Your goal
Lines from the one with "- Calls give" through the end of the listing below are to be retyped exactly.

****************************************

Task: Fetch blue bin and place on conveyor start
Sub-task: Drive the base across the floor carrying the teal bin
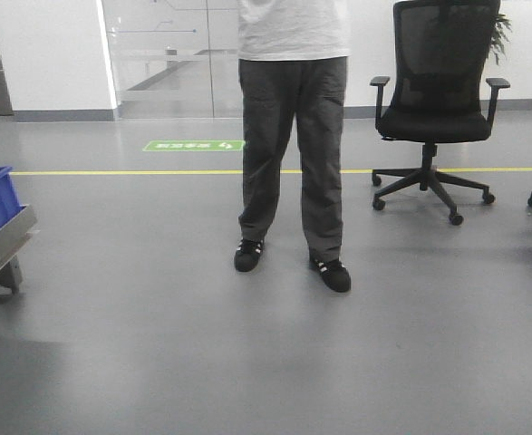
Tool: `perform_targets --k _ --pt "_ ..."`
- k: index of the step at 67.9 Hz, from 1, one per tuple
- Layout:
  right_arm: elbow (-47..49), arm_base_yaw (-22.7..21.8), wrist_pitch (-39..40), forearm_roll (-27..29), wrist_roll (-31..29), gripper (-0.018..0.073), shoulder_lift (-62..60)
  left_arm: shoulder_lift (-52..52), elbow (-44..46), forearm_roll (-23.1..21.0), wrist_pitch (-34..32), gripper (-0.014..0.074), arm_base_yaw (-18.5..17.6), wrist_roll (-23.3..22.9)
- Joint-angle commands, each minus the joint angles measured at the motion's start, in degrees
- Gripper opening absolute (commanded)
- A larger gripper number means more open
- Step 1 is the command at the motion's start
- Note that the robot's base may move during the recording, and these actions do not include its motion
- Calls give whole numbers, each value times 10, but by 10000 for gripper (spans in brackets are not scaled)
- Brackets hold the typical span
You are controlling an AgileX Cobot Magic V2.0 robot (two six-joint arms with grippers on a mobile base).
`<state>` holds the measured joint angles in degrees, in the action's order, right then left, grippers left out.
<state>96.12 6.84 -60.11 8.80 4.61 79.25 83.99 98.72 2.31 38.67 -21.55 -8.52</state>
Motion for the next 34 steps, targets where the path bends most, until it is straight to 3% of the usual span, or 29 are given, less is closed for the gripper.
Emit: perform_targets --k 1,34 --pt "4 -4 10 -8 -17 -153 -5 -9 7 -16 -42 -111 1 -6" --pt "4 -4 10 -7 -17 -153 -5 -9 7 -16 -42 -111 1 -6"
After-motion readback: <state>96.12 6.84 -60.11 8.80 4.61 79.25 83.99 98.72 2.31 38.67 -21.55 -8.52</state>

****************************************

Result of the task
- Calls give whole numbers, each value times 10, but by 10000 for gripper (spans in brackets are not scaled)
- Brackets hold the typical span
You are controlling an AgileX Cobot Magic V2.0 robot (two six-joint arms with grippers on a mobile base).
`<state>` holds the measured joint angles in degrees, in the action's order, right then left, grippers left out.
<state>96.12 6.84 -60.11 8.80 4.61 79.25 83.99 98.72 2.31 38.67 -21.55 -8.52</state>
Motion for the next 34 steps, targets where the path bends most, until it is straight to 3% of the usual span, or 29 are given, less is closed for the gripper.
Emit: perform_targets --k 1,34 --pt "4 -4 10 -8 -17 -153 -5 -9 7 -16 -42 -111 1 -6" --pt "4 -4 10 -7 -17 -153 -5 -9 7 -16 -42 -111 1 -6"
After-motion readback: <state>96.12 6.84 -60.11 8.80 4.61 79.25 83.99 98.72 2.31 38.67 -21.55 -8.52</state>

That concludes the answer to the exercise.